● **EXERCISE BRIEF**:
Look over the material below and count the lines that include "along". Give only the total.

● **DATASET EXCERPT**:
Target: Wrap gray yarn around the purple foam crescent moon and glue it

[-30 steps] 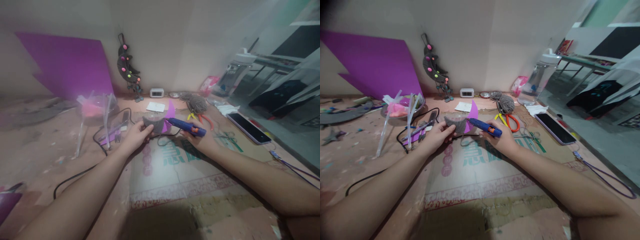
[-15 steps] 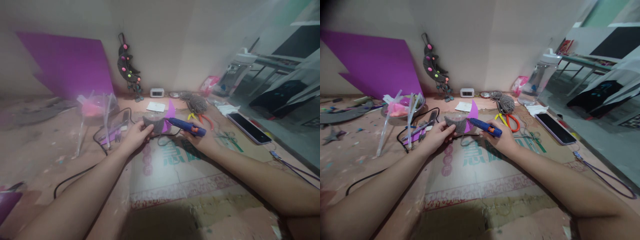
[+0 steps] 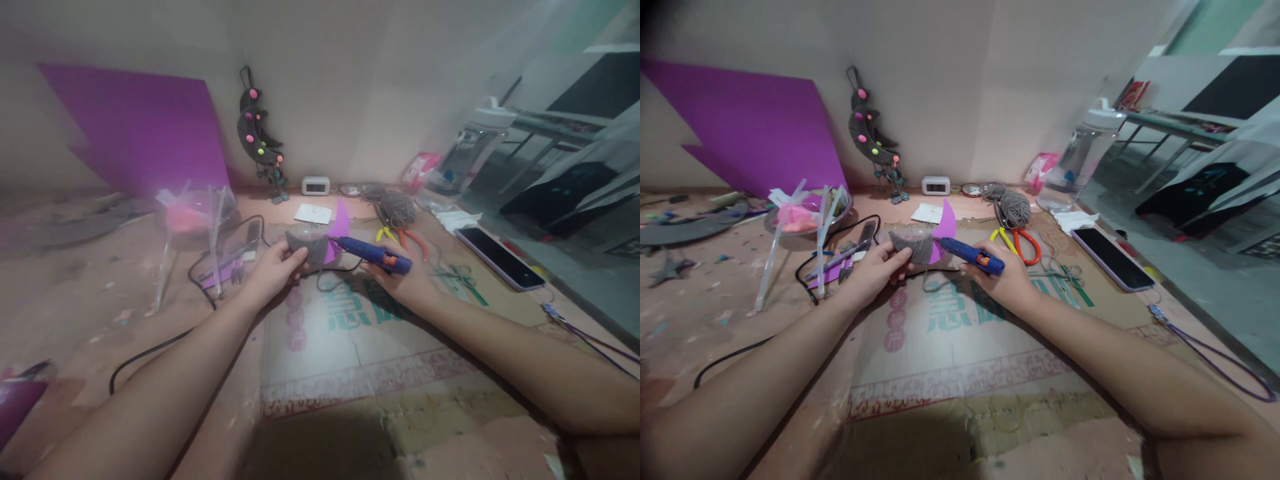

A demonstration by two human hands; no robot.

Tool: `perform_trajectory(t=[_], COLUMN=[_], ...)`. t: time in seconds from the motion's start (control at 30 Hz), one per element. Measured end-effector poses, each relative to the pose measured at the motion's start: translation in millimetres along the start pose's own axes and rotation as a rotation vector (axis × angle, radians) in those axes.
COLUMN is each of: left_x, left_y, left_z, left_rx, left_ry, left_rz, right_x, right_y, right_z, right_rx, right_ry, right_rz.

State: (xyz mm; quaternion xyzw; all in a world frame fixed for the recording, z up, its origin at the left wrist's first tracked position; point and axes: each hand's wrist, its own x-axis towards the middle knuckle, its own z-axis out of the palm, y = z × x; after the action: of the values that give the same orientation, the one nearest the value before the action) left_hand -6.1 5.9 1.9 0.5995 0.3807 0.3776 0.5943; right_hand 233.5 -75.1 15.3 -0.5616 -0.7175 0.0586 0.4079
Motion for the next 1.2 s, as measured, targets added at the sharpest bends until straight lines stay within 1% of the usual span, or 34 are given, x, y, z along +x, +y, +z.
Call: perform_trajectory(t=[0.13,0.4,0.53,0.63,0.7,0.83,0.9,0.97,1.03,1.1,1.13,1.2], left_x=[0.6,1.6,2.0,2.4,2.9,3.7,3.4,2.6,1.4,0.1,-0.6,-1.8], left_y=[0.4,-0.6,-2.0,-3.0,-3.2,-3.0,-2.7,-2.3,-1.7,-0.9,-0.4,0.5], left_z=[0.5,0.3,0.4,0.1,-0.6,-2.6,-2.9,-2.1,-0.2,2.5,3.9,6.6], left_rx=[-0.005,-0.008,-0.038,-0.052,-0.048,-0.071,-0.092,-0.094,-0.076,-0.047,-0.038,-0.021], left_ry=[0.021,0.045,0.049,0.043,0.05,0.061,0.064,0.085,0.127,0.159,0.171,0.124], left_rz=[-0.016,-0.002,0.008,0.018,0.019,0.035,0.049,0.053,0.039,0.03,0.047,0.07], right_x=[-0.6,-1.3,-2.5,-2.6,-2.5,-4.5,-5.8,-3.8,5.6,24.4,36.9,65.4], right_y=[2.6,3.9,6.0,5.6,3.6,-5.9,-13.4,-20.9,-26.1,-26.7,-25.1,-17.8], right_z=[1.0,2.9,3.9,3.3,2.9,1.9,-1.2,-8.3,-19.5,-31.8,-36.8,-41.1], right_rx=[0.011,-0.013,0.027,0.02,0.01,0.028,0.106,0.214,0.297,0.32,0.315,0.271], right_ry=[-0.008,-0.013,-0.055,-0.072,-0.052,0.053,0.094,0.099,0.125,0.183,0.213,0.221], right_rz=[-0.017,-0.018,0.007,-0.016,-0.044,-0.064,-0.039,0.005,0.054,0.104,0.127,0.174])
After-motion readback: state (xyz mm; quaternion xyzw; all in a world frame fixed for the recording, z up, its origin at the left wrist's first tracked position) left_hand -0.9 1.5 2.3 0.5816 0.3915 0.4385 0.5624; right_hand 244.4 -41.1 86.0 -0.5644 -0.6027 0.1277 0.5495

● **WRITTEN REPLY**:
2